● **RECORDS SHOWN**:
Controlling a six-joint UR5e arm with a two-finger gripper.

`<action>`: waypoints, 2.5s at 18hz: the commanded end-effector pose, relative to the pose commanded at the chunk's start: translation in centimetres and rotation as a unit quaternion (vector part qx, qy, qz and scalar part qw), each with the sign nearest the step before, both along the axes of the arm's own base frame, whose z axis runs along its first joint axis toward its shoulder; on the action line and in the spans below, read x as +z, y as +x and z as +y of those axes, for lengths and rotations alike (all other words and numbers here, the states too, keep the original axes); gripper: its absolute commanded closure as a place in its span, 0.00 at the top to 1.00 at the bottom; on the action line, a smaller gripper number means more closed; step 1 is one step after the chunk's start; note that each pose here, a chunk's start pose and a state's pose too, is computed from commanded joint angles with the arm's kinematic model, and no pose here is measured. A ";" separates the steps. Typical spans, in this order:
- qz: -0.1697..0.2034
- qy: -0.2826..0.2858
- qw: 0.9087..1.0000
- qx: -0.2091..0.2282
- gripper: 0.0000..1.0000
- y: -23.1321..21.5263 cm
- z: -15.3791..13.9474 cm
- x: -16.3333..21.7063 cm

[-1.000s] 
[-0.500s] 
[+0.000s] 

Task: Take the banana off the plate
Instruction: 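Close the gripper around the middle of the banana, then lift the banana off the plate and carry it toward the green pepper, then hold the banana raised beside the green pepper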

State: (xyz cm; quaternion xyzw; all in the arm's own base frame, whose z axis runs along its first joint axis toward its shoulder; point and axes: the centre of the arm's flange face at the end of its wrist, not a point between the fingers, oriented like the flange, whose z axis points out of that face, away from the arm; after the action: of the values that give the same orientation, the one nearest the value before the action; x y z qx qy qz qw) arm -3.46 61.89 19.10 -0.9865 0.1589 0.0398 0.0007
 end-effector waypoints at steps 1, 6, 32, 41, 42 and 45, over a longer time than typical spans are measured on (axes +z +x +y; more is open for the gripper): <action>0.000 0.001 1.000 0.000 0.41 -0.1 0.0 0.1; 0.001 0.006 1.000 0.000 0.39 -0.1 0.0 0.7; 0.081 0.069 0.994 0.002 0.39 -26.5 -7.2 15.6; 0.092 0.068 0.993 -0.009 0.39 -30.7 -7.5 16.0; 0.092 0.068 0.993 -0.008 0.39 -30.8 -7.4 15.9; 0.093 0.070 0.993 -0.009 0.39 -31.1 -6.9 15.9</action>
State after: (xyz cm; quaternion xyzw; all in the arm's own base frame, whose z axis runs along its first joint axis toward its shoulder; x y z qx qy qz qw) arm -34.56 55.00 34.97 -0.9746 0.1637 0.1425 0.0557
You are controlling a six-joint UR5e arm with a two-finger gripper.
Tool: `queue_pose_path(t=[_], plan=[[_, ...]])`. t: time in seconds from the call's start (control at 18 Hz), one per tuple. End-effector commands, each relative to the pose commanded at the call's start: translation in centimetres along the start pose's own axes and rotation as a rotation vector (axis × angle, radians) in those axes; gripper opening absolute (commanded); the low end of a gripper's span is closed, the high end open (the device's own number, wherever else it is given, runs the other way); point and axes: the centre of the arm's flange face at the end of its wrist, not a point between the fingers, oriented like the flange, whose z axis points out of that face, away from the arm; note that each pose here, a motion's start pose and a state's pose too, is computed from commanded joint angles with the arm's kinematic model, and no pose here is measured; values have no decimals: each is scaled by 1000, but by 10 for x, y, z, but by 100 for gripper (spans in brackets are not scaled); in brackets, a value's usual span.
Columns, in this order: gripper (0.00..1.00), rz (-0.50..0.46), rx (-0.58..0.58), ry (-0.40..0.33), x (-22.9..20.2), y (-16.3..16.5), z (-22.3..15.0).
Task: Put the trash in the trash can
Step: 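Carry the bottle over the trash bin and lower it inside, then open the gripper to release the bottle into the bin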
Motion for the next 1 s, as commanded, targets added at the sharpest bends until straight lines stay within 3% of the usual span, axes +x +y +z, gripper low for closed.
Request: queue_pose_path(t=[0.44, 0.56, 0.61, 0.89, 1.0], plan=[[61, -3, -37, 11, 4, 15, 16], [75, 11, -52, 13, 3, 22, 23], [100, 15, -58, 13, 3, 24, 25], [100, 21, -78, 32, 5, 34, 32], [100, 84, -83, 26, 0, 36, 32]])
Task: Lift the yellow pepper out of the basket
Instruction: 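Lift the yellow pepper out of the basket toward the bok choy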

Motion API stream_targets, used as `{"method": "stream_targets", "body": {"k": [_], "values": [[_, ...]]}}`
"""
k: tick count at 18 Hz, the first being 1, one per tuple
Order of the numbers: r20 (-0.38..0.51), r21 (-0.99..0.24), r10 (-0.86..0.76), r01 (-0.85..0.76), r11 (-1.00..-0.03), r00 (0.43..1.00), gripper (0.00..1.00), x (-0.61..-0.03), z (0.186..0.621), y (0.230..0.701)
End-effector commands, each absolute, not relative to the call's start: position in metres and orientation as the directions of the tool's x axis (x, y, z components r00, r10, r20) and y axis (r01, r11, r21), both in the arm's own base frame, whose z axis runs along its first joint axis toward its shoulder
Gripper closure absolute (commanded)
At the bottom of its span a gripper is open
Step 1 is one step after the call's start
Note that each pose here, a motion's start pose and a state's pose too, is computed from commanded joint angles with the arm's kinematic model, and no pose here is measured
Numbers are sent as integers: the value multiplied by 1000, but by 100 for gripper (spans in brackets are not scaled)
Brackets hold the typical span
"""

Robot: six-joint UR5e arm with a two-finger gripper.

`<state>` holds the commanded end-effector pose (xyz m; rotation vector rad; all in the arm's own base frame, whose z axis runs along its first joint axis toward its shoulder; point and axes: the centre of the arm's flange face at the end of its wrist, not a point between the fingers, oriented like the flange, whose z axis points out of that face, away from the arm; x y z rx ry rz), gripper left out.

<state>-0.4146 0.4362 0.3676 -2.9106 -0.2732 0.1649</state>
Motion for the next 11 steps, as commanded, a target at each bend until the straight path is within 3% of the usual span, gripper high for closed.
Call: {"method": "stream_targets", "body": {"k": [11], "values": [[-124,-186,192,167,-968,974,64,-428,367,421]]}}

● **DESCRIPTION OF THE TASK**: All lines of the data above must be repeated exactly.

● **RESULT**:
Controlling a six-joint UR5e arm with a two-finger gripper.

`<action>`: waypoints, 2.5s at 18hz: the commanded end-effector pose, relative to the pose commanded at the chunk's start: translation in centimetres and rotation as a unit quaternion (vector part qx, qy, qz and scalar part qw), each with the sign nearest the step before, both along the axes of the arm's own base frame, whose z axis runs along its first joint axis toward its shoulder; on the action line and in the spans below, read x as +z, y as +x and z as +y of those axes, for lengths and rotations alike (all other words and numbers here, the states too, keep the original axes); gripper: its absolute commanded closure as a place in its span, 0.00 at the top to 1.00 at the bottom; on the action line, a smaller gripper number means more closed; step 1 is one step after the chunk's start; note that each pose here, a chunk's start pose and a state's pose too, is computed from commanded joint angles with the arm's kinematic model, and no pose here is measured. A ";" separates the steps. Typical spans, in this order:
- qz: -0.1697..0.2034
- qy: -0.2826..0.2858
- qw: 0.9087..1.0000
- qx: -0.2091..0.2282
- gripper: 0.0000..1.0000
- y: -23.1321..21.5263 cm
- z: -15.3791..13.9474 cm
- x: -16.3333..21.7063 cm

[-1.000s] 
[-0.500s] 
[+0.000s] 

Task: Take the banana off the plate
Instruction: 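Close the gripper around the middle of the banana, then lift the banana off the plate and carry it toward the green pepper, then hold the banana raised beside the green pepper
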
State: (xyz cm; quaternion xyzw; all in the arm's own base frame, whose z axis runs along its first joint axis toward its shoulder; point and axes: the centre of the arm's flange face at the end of its wrist, not a point between the fingers, oriented like the flange, whose z axis points out of that face, away from the arm; after the action: of the values that give the same orientation, the one nearest the value before the action; x y z qx qy qz qw) arm -3.46 61.89 19.10 -0.9865 0.1589 0.0398 0.0007
 end-effector waypoints at steps 1, 6, 32, 41, 42 and 45, over a longer time than typical spans are measured on (axes +z +x +y; more is open for the gripper): <action>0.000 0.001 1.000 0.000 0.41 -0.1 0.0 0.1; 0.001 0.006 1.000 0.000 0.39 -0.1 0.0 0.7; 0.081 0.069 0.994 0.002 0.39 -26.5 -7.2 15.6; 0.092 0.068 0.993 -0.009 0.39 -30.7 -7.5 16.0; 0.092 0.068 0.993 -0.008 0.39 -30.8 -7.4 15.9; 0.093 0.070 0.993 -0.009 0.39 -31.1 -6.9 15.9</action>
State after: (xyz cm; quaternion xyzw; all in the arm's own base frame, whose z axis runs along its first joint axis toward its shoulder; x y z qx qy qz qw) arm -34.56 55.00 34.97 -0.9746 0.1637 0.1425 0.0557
You are controlling a six-joint UR5e arm with a two-finger gripper.
Tool: `queue_pose_path(t=[_], plan=[[_, ...]])`. t: time in seconds from the call's start (control at 18 Hz), one per tuple. End-effector commands, each relative to the pose commanded at the call's start: translation in centimetres along the start pose's own axes and rotation as a rotation vector (axis × angle, radians) in those axes; gripper opening absolute (commanded); the low end of a gripper's span is closed, the high end open (the device's own number, wherever else it is given, runs the other way); point and axes: the centre of the arm's flange face at the end of its wrist, not a point between the fingers, oriented like the flange, whose z axis points out of that face, away from the arm; note that each pose here, a motion's start pose and a state's pose too, is computed from commanded joint angles with the arm's kinematic model, and no pose here is measured; values have no decimals: each is scaled by 1000, but by 10 for x, y, z, but by 100 for gripper (spans in brackets are not scaled); in brackets, a value's usual span.
Columns, in this order: gripper (0.00..1.00), rz (-0.50..0.46), rx (-0.58..0.58), ry (-0.40..0.33), x (-22.9..20.2), y (-16.3..16.5), z (-22.3..15.0).
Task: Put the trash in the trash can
Step: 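Carry the bottle over the trash bin and lower it inside, then open the gripper to release the bottle into the bin
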Motion for the next 1 s, as commanded, targets added at the sharpest bends until straight lines stay within 3% of the usual span, axes +x +y +z, gripper low for closed.
Request: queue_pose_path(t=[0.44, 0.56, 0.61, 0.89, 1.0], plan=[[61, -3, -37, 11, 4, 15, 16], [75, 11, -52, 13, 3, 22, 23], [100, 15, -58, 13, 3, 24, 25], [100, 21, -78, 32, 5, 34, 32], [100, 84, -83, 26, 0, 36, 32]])
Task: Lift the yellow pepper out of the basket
Instruction: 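Lift the yellow pepper out of the basket toward the bok choy
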
Motion API stream_targets, used as `{"method": "stream_targets", "body": {"k": [_], "values": [[_, ...]]}}`
"""
k: tick count at 18 Hz, the first being 1, one per tuple
Order of the numbers: r20 (-0.38..0.51), r21 (-0.99..0.24), r10 (-0.86..0.76), r01 (-0.85..0.76), r11 (-1.00..-0.03), r00 (0.43..1.00), gripper (0.00..1.00), x (-0.61..-0.03), z (0.186..0.621), y (0.230..0.701)
End-effector commands, each absolute, not relative to the call's start: position in metres and orientation as the directions of the tool's x axis (x, y, z components r00, r10, r20) and y axis (r01, r11, r21), both in the arm's own base frame, whose z axis runs along its first joint axis toward its shoulder
Gripper closure absolute (commanded)
At the bottom of its span a gripper is open
Step 1 is one step after the call's start
Note that each pose here, a motion's start pose and a state's pose too, is computed from commanded joint angles with the arm's kinematic model, and no pose here is measured
Numbers are sent as integers: the value multiplied by 1000, but by 100 for gripper (spans in brackets are not scaled)
Brackets hold the typical span
"""

Robot: six-joint UR5e arm with a two-finger gripper.

`<state>` holds the commanded end-effector pose (xyz m; rotation vector rad; all in the arm's own base frame, whose z axis runs along its first joint axis toward its shoulder; point and axes: the centre of the arm's flange face at the end of its wrist, not a point between the fingers, oriented like the flange, whose z axis points out of that face, away from the arm; x y z rx ry rz), gripper left out.

<state>-0.4146 0.4362 0.3676 -2.9106 -0.2732 0.1649</state>
Motion for the next 11 steps, as commanded, a target at each bend until the straight path is within 3% of the usual span, gripper high for closed.
Call: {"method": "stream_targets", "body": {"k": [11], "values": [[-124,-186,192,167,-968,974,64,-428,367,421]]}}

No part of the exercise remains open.